(Collected data)
★ ★ ★ ★

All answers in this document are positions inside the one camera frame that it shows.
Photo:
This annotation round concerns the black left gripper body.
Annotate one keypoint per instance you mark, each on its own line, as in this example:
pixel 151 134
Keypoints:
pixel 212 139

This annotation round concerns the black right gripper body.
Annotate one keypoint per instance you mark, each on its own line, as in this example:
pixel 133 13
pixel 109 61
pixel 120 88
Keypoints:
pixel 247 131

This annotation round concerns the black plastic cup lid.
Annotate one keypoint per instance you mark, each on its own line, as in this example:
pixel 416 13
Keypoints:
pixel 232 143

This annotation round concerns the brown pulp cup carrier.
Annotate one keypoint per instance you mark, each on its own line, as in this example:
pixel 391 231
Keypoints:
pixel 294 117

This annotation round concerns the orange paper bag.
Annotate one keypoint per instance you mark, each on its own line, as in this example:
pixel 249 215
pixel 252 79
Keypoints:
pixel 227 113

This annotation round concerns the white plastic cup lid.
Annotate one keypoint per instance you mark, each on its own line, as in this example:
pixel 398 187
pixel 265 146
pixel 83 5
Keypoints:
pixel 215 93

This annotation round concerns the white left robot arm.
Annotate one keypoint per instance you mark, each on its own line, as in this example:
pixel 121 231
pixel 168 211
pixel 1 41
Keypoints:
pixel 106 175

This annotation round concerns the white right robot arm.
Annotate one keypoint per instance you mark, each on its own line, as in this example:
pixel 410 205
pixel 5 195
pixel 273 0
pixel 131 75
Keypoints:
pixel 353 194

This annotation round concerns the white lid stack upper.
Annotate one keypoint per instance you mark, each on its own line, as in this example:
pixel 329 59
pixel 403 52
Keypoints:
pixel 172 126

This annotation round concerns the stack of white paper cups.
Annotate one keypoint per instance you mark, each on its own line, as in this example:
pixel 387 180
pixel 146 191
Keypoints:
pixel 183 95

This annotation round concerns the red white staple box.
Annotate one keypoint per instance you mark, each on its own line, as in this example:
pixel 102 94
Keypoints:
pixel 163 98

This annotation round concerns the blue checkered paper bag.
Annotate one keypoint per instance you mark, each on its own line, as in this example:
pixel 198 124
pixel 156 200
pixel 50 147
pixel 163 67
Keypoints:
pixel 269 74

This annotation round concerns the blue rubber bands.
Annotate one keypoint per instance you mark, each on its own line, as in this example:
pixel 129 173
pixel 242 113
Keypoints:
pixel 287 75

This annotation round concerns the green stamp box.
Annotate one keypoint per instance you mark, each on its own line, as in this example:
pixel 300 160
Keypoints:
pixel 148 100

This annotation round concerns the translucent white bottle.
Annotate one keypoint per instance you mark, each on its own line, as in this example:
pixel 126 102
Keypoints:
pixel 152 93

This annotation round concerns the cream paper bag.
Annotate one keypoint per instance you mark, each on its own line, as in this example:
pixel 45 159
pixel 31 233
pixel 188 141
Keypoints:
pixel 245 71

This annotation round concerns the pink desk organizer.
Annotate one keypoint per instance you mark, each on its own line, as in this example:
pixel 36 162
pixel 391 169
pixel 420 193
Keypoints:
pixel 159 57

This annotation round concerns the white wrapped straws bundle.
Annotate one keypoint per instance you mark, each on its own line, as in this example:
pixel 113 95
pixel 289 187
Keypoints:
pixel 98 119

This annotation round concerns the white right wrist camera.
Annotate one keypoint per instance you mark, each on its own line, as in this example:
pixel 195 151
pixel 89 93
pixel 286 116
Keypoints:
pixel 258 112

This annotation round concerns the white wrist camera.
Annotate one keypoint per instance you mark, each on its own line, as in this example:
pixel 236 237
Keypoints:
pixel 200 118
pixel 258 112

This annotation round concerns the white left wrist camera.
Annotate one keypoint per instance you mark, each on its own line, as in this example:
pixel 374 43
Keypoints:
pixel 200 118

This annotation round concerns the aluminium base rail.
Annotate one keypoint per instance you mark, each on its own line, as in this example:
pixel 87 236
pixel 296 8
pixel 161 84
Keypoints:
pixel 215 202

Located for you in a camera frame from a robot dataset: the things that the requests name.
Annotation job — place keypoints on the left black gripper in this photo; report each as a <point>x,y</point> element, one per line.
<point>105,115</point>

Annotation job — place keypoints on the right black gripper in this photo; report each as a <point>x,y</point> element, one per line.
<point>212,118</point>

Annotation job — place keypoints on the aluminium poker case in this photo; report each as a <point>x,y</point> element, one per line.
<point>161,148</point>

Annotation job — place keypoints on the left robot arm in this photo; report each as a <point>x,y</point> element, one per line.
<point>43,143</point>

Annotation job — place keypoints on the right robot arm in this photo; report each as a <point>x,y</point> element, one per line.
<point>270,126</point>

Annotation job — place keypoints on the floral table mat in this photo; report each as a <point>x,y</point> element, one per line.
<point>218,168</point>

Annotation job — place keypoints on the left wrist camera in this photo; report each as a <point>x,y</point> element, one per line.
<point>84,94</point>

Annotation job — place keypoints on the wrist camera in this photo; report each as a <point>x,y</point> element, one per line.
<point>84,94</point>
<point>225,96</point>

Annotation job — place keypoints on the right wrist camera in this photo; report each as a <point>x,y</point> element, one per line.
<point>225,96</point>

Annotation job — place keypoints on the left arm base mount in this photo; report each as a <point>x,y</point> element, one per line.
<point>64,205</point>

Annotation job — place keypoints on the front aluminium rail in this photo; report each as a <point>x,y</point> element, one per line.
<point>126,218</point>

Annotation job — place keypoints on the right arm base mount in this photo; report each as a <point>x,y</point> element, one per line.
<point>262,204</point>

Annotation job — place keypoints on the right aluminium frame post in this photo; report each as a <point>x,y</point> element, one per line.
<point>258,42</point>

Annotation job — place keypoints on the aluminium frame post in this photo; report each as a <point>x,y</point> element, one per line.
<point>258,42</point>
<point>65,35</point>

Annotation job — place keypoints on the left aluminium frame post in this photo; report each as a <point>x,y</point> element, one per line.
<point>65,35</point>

★ ★ ★ ★

> [Your task]:
Reproduce exactly the entries above, limited to the lines from the one with "pixel 45 159" through the one with "This annotation round concerns the white wrapped", both included.

> [Written solution]:
pixel 45 159
pixel 31 233
pixel 188 141
Keypoints:
pixel 245 71

This annotation round concerns the pink desk organizer.
Annotate one keypoint per instance you mark, each on its own line, as in this example:
pixel 36 162
pixel 391 169
pixel 420 193
Keypoints:
pixel 159 57

This annotation round concerns the white wrapped straws bundle.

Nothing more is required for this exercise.